* **Exercise details**
Print the lines that run from the line with "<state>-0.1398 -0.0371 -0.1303" to the line with "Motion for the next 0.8", keeping both end lines, exactly as they appear in the entries below, and nothing else.

* **Material supplied**
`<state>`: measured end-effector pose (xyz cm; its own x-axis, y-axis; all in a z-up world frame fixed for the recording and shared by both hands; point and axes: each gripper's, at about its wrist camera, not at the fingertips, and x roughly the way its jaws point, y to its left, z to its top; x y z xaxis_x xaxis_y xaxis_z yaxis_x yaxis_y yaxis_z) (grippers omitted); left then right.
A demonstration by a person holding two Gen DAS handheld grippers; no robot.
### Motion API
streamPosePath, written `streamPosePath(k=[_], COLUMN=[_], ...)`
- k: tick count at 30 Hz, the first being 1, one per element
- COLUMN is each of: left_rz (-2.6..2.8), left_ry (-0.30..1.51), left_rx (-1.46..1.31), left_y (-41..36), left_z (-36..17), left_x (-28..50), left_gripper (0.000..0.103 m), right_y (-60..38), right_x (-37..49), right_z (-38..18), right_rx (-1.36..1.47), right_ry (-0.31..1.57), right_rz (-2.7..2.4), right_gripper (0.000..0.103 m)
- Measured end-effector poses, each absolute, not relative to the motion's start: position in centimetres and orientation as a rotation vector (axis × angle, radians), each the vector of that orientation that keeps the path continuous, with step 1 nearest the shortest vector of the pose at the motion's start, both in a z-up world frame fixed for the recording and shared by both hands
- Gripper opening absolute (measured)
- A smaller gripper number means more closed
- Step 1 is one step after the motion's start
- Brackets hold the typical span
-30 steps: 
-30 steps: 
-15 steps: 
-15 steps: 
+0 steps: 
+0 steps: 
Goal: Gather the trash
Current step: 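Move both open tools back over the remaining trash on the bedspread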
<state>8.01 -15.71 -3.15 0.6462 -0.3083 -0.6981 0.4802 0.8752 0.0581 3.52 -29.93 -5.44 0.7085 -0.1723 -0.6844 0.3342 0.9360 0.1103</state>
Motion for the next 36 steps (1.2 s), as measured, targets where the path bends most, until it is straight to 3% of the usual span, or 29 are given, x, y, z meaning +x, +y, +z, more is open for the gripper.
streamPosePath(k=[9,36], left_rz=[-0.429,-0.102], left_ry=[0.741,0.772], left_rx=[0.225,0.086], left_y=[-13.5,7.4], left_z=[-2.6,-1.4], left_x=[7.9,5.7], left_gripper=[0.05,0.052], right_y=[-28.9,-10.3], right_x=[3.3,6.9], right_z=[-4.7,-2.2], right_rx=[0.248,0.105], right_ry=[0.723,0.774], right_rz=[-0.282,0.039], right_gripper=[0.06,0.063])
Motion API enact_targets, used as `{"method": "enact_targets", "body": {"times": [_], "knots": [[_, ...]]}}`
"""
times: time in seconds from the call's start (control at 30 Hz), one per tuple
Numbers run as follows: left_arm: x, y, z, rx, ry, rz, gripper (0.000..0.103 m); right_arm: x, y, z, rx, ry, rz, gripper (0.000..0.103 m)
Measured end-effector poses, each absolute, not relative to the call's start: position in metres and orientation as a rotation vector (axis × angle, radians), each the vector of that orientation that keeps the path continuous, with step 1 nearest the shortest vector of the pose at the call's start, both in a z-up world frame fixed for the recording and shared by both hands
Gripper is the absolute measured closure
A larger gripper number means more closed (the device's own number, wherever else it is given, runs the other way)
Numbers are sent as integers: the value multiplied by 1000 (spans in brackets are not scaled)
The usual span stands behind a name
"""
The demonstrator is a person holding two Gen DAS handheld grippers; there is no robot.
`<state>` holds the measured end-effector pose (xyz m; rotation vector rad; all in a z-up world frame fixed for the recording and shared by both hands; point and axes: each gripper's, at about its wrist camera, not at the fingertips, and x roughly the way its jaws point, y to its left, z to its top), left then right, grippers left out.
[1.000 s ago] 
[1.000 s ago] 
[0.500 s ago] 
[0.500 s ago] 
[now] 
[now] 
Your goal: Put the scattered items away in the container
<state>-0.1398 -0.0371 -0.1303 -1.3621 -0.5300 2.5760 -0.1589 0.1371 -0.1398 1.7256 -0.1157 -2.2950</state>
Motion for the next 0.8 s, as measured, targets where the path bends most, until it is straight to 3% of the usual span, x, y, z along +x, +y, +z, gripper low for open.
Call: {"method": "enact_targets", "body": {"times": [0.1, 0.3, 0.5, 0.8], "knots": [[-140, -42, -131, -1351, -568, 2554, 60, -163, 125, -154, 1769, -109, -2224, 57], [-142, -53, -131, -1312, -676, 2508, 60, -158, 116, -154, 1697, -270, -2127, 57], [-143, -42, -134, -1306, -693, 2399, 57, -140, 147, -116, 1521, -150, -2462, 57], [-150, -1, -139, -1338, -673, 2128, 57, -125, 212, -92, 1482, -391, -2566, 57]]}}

* **Answer section**
<state>-0.1398 -0.0371 -0.1303 -1.3621 -0.5300 2.5760 -0.1589 0.1371 -0.1398 1.7256 -0.1157 -2.2950</state>
Motion for the next 0.8 s, as measured, targets where the path bends most, until it is straight to 3% of the usual span, x, y, z along +x, +y, +z, gripper low for open.

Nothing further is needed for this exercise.